Talking Smack
*I've been called a 'shrew,' told I am self centered, petty, and a few other rather insulting and invective names, so here is my rebuke.
Who plays the straight man for the one known as 'Schmoe?'
It's the Jester who juggles where ever Schmoe tells him to go.
Then there's Mr. DoGoody who seeks the spotlight of fame,
reproaching PS poets by pointing his finger at them in shame.
Three fatuous figures who lie in wait for Poetry Soup blogs
Croaking like three pompous bullfrogs in criticizing dialogues
Verbal abusers, slanderer of a nation, and he who prances
hoping to give Schmoe, his bro, the stage... the lackey dances.
It's a tragic case of fools rushing in where wiser men never go
A disease suffered by the egos of DoGoody, Jester, and Schmoe
A threesome pretending they're Red Barons in control of awacs
but they're just three old wacky muggins, Poetry Soup Quacks.

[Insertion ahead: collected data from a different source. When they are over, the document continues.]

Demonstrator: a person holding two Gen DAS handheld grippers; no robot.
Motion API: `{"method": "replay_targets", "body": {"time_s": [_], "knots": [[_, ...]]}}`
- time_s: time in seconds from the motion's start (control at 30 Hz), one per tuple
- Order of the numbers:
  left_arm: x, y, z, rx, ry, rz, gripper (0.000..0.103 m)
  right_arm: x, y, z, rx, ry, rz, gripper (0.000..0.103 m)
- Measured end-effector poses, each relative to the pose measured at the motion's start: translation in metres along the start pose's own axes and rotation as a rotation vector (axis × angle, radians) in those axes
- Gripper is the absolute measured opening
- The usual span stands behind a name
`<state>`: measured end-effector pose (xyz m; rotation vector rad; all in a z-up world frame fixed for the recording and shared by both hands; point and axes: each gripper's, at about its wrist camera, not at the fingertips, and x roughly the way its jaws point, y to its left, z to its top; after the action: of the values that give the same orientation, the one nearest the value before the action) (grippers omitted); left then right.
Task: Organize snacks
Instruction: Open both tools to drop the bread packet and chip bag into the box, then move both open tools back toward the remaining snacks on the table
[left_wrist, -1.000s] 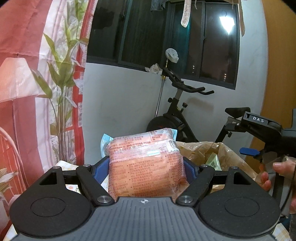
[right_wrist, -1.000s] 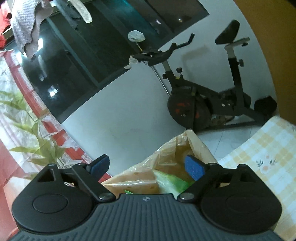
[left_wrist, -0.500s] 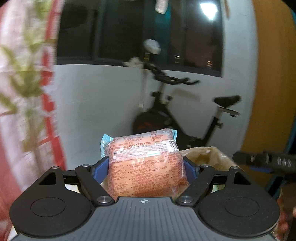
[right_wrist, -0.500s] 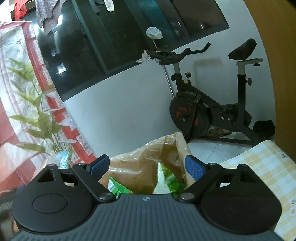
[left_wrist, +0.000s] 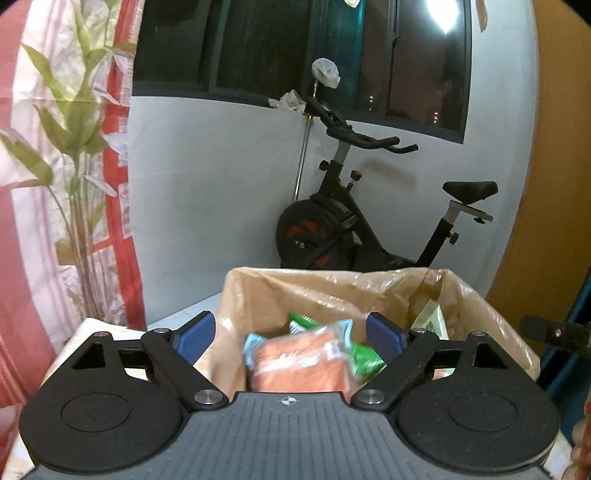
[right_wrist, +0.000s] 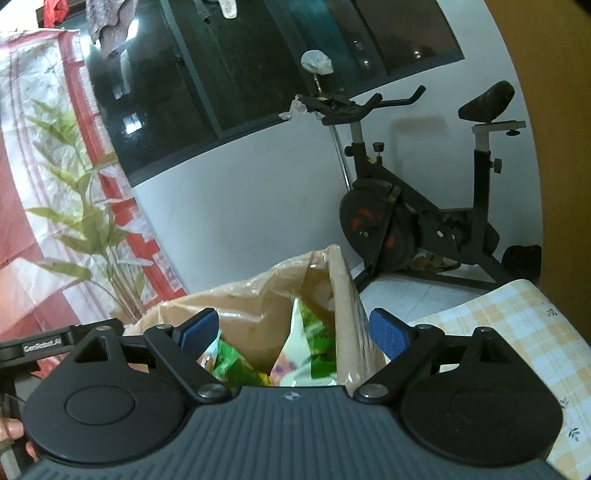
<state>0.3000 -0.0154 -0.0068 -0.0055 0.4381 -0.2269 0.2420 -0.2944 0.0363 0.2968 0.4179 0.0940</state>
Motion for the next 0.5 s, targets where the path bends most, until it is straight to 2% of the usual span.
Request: {"method": "replay_targets", "body": {"time_s": [0.3, 0.5], "knots": [[-0.048, 0.009, -0.020, -0.025, -0.055, 0.084, 0.090, -0.016, 0.009, -0.020, -0.097, 0.027, 0.041, 0.091], [-0.064, 0.008, -0.044, -0.069, -0.049, 0.095, 0.090, -0.027, 0.027, -0.038, -0.264, 0.028, 0.019, 0.091]]}}
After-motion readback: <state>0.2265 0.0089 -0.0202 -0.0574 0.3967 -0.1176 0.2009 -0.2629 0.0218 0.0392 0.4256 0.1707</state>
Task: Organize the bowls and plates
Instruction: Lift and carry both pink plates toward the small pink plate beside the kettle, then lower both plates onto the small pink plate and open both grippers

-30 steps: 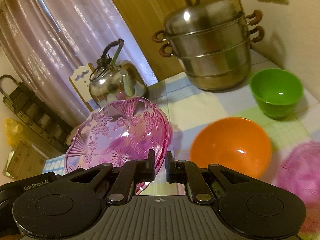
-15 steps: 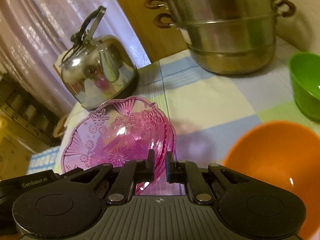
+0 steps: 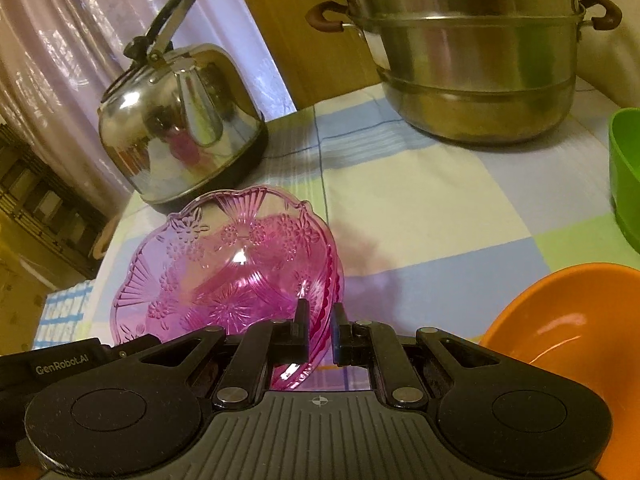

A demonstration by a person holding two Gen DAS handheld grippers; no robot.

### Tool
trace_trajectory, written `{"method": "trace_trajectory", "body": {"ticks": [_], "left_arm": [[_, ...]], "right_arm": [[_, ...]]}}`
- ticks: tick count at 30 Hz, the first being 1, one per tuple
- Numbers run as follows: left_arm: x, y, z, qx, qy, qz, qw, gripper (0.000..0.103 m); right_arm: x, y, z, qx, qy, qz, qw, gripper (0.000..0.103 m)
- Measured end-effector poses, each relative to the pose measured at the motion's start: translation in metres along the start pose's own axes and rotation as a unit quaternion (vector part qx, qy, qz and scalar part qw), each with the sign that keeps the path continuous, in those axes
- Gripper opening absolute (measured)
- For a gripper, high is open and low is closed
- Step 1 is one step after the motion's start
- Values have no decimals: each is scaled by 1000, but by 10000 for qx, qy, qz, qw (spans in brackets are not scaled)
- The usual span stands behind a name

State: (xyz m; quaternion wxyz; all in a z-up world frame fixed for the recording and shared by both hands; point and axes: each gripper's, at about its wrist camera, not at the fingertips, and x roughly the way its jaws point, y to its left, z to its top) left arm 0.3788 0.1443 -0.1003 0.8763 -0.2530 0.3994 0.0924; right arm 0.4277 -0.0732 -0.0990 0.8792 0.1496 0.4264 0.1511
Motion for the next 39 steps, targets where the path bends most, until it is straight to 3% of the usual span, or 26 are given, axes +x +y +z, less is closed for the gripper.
{"method": "trace_trajectory", "body": {"ticks": [16, 19, 21, 23, 26, 28, 29, 39], "left_arm": [[4, 1, 1, 99, -106, 104, 9998, 11], [3, 2, 1, 82, -161, 135, 9997, 13], [3, 3, 1, 63, -167, 129, 9998, 15], [2, 3, 2, 41, -189, 139, 9997, 17], [-1, 5, 2, -24, -259, 163, 9995, 23], [-3, 7, 3, -78, -319, 220, 9992, 36], [-4, 8, 3, -121, -344, 239, 9990, 37], [-11, 15, 5, -202, -448, 254, 9985, 37]], "right_arm": [[8, 3, -1, -128, 22, -83, 9999, 11], [11, 5, -2, -231, -15, -81, 9997, 29], [8, 6, -2, -297, -150, 43, 9994, 50], [5, 8, -2, -323, -266, 56, 9991, 55], [2, 6, 1, -274, -329, 51, 9991, 56], [1, 4, 3, -248, -343, 74, 9991, 56], [1, 4, 3, -247, -352, 71, 9990, 56], [-4, 6, 4, -265, -382, 236, 9986, 56]]}}
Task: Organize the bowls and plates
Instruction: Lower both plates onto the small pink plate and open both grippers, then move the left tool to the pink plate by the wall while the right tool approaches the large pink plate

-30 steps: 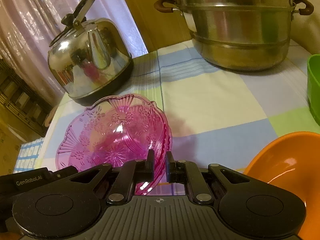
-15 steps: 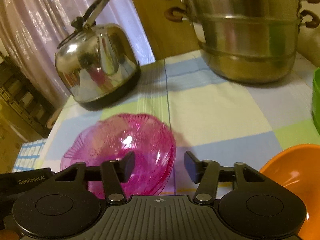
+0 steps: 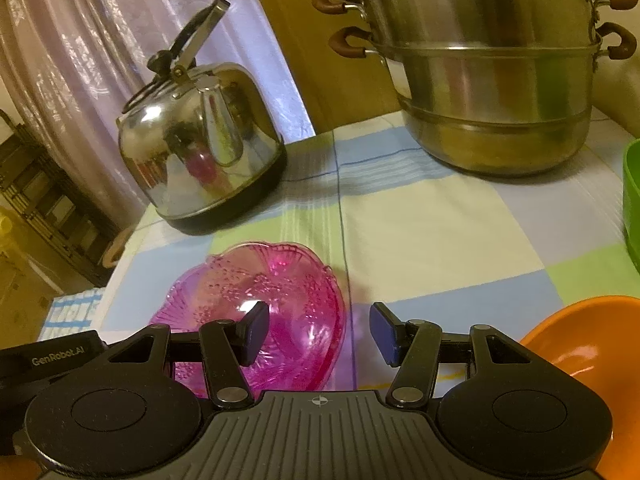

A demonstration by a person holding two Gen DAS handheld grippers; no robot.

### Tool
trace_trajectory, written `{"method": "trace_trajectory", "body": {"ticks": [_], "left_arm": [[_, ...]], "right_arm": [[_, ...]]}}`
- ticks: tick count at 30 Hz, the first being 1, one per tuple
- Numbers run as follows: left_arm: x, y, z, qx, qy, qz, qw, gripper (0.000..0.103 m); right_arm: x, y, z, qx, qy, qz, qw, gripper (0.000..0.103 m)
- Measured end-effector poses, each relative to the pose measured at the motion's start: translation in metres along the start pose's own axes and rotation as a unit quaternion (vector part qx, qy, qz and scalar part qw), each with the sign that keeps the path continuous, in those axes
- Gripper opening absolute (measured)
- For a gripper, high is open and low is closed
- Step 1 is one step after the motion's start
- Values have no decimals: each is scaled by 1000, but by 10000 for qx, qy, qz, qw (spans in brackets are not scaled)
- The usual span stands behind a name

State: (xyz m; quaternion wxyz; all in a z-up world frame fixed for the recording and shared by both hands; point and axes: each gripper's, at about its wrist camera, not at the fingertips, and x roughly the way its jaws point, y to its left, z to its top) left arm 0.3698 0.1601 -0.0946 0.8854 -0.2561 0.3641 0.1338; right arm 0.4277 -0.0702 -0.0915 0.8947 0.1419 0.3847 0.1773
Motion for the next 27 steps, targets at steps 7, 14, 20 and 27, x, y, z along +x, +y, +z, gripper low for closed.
{"method": "trace_trajectory", "body": {"ticks": [7, 14, 20, 27], "left_arm": [[-26, -5, -1, 101, -234, -96, 9996, 37], [-81, -28, -11, 507, -586, -355, 9964, 38], [-141, -47, -45, 771, -664, -646, 9927, 45], [-206, -76, -97, 986, -558, -1140, 9870, 61]], "right_arm": [[-29, 6, 6, -34, -303, 189, 9994, 56], [-97, 6, -2, -89, -859, 74, 9962, 56], [-170, -2, -25, -259, -1200, -275, 9921, 56], [-264, -40, -64, 95, -1276, -795, 9886, 56]]}}
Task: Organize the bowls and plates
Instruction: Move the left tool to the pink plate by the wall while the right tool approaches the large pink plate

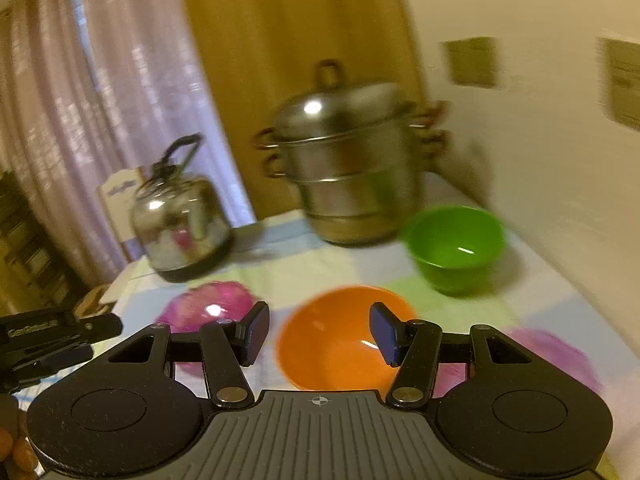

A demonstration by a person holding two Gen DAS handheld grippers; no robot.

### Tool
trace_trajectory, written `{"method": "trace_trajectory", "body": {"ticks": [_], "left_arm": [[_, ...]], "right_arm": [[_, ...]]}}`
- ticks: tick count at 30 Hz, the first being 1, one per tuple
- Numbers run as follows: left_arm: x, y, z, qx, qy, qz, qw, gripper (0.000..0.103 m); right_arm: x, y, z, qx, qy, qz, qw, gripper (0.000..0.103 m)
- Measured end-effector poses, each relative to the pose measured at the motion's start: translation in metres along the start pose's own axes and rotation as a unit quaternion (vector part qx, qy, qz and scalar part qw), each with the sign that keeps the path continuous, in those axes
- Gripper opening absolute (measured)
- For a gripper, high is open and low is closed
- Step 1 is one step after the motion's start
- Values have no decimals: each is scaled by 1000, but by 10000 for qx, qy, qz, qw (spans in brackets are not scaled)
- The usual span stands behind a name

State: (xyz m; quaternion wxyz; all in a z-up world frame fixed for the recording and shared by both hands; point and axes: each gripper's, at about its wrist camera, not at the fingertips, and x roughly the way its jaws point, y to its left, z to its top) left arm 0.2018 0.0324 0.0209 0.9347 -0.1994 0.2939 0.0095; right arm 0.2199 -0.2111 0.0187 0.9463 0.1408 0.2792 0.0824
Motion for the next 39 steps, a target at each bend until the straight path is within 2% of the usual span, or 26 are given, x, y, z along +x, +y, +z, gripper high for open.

Ask a question and see what nonsense they will spew at you
Swearing their intent is righteous, and their cause is true blue,
but the more they protest, the deeper the holes they are digging.
A misguided clique always zagging when they should be zigging.
So if you bother to read what they write, just consider this...
the underlying meaning to their dribble shows what's amiss.
It's a game they play...one where they often make mistakes
Nuts have to be added to the batter while making a fruitcake
Now if you're thinking I'm just as guilty for some name calling,
I'm ready to be under attack with their whining and squalling.
I've already been accused by DoGoody of talking behind his back...
So here I am, you're all unblocked if you want to talk more smack.